> **Required work**:
The expected output is each line in the data below that includes the string "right".

> **Data shown**:
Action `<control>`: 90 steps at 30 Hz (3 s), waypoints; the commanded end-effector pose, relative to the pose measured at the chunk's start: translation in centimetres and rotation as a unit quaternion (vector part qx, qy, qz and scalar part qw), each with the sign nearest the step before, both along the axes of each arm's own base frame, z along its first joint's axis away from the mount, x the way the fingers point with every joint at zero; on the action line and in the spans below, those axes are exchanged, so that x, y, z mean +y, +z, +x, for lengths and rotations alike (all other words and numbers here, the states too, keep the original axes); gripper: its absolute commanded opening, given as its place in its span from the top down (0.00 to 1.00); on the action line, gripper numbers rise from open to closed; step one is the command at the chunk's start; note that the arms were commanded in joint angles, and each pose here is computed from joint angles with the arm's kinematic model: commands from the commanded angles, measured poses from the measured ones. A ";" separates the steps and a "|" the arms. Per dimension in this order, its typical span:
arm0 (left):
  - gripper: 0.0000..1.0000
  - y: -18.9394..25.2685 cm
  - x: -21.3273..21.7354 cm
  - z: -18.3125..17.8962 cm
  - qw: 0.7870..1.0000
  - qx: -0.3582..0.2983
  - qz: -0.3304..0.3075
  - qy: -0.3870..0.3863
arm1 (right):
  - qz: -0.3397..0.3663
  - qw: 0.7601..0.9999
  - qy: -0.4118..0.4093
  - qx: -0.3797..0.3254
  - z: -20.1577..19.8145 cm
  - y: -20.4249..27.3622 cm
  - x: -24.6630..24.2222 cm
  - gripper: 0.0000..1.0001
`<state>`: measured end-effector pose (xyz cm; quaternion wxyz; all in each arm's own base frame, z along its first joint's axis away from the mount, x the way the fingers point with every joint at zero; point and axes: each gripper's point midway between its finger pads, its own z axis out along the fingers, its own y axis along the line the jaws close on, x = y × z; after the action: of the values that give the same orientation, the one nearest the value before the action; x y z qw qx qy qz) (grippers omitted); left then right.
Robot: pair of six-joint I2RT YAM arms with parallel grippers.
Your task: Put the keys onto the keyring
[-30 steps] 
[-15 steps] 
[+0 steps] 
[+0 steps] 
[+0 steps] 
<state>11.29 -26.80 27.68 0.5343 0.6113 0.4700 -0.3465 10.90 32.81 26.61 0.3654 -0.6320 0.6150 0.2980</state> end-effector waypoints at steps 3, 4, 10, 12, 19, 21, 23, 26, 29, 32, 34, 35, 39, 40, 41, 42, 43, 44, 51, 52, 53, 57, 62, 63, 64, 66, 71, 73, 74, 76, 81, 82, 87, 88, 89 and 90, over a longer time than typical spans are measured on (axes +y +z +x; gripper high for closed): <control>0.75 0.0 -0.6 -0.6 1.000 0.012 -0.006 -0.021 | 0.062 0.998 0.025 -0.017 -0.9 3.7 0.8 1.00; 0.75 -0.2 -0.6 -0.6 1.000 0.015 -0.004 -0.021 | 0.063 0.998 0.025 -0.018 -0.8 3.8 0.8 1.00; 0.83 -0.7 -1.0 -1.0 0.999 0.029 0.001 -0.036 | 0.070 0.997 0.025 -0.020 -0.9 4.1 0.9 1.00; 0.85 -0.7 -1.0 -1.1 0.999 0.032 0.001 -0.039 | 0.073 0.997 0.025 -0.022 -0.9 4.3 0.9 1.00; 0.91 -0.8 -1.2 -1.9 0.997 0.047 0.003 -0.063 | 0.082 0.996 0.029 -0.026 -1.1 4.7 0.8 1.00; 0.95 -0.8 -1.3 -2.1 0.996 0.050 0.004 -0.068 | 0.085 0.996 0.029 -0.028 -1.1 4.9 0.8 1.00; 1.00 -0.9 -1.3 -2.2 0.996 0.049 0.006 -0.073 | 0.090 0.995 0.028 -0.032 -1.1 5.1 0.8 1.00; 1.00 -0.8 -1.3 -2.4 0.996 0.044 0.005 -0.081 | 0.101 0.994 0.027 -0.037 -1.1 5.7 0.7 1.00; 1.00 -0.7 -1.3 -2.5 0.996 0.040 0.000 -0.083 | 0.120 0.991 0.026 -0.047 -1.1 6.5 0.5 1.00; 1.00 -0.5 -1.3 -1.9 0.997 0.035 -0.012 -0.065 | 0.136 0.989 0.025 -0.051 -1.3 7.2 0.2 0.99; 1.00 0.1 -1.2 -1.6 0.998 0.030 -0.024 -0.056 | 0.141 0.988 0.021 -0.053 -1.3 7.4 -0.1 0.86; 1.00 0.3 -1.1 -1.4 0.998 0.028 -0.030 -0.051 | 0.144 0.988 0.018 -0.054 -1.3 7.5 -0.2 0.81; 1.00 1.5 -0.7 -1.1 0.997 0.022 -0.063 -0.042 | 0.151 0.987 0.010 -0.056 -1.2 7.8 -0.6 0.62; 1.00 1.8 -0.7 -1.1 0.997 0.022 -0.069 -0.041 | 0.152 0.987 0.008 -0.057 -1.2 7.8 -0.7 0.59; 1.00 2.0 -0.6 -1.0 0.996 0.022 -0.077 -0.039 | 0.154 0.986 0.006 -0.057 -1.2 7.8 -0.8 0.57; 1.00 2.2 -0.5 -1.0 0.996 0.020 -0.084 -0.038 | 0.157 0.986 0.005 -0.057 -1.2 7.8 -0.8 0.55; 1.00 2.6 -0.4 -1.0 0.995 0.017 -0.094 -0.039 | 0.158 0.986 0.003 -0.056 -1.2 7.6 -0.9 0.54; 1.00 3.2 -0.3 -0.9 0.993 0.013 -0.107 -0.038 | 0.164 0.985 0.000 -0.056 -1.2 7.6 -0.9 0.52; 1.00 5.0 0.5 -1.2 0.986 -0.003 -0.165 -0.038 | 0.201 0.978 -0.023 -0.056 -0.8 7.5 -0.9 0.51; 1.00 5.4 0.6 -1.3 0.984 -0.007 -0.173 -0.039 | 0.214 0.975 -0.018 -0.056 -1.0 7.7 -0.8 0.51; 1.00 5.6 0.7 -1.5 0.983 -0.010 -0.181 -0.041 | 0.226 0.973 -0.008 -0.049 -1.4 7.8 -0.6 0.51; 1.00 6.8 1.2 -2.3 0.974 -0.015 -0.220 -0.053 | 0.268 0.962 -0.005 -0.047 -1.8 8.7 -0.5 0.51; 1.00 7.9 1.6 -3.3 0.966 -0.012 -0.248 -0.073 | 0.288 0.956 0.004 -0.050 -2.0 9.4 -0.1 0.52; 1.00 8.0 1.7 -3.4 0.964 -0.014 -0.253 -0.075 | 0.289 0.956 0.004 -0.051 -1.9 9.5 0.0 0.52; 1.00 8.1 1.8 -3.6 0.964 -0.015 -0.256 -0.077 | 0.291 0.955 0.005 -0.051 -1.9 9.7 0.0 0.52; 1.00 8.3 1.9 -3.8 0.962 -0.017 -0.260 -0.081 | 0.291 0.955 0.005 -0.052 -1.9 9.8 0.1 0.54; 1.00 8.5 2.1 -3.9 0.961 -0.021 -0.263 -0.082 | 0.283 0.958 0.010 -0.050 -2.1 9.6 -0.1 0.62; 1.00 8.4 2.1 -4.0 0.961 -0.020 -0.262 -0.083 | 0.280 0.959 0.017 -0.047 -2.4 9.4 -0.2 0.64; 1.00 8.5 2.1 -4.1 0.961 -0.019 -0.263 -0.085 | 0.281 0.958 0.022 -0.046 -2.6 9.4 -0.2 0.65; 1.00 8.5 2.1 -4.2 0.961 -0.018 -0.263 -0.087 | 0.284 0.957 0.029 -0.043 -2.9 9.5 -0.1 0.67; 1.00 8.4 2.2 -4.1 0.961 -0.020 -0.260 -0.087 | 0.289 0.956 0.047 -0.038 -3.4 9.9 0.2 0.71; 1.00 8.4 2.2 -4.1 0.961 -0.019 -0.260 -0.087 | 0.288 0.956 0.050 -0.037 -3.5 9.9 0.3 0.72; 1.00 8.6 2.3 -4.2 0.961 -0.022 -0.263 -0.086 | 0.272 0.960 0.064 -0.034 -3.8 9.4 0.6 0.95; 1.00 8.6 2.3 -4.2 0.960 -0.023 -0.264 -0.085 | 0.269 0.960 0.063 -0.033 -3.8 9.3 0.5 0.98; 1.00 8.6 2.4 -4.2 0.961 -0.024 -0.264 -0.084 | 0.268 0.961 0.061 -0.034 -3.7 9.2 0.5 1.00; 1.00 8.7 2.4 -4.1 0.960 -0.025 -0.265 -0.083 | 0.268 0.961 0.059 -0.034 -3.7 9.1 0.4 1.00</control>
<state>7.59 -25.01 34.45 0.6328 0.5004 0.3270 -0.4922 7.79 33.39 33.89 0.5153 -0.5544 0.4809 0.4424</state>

> **Task response**:
arm1 (right):
`<state>`: measured end-effector pose (xyz cm; quaternion wxyz; all in each arm's own base frame, z along its first joint's axis away from the mount, x the way the fingers point with every joint at zero; point and axes: each gripper's point midway between its finger pads, its own z axis out along the fingers, its own y axis along the line the jaws close on, x = y × z; after the action: of the values that give the same orientation, the one nearest the value before the action; x y z qw qx qy qz) (grippers omitted); left then right.

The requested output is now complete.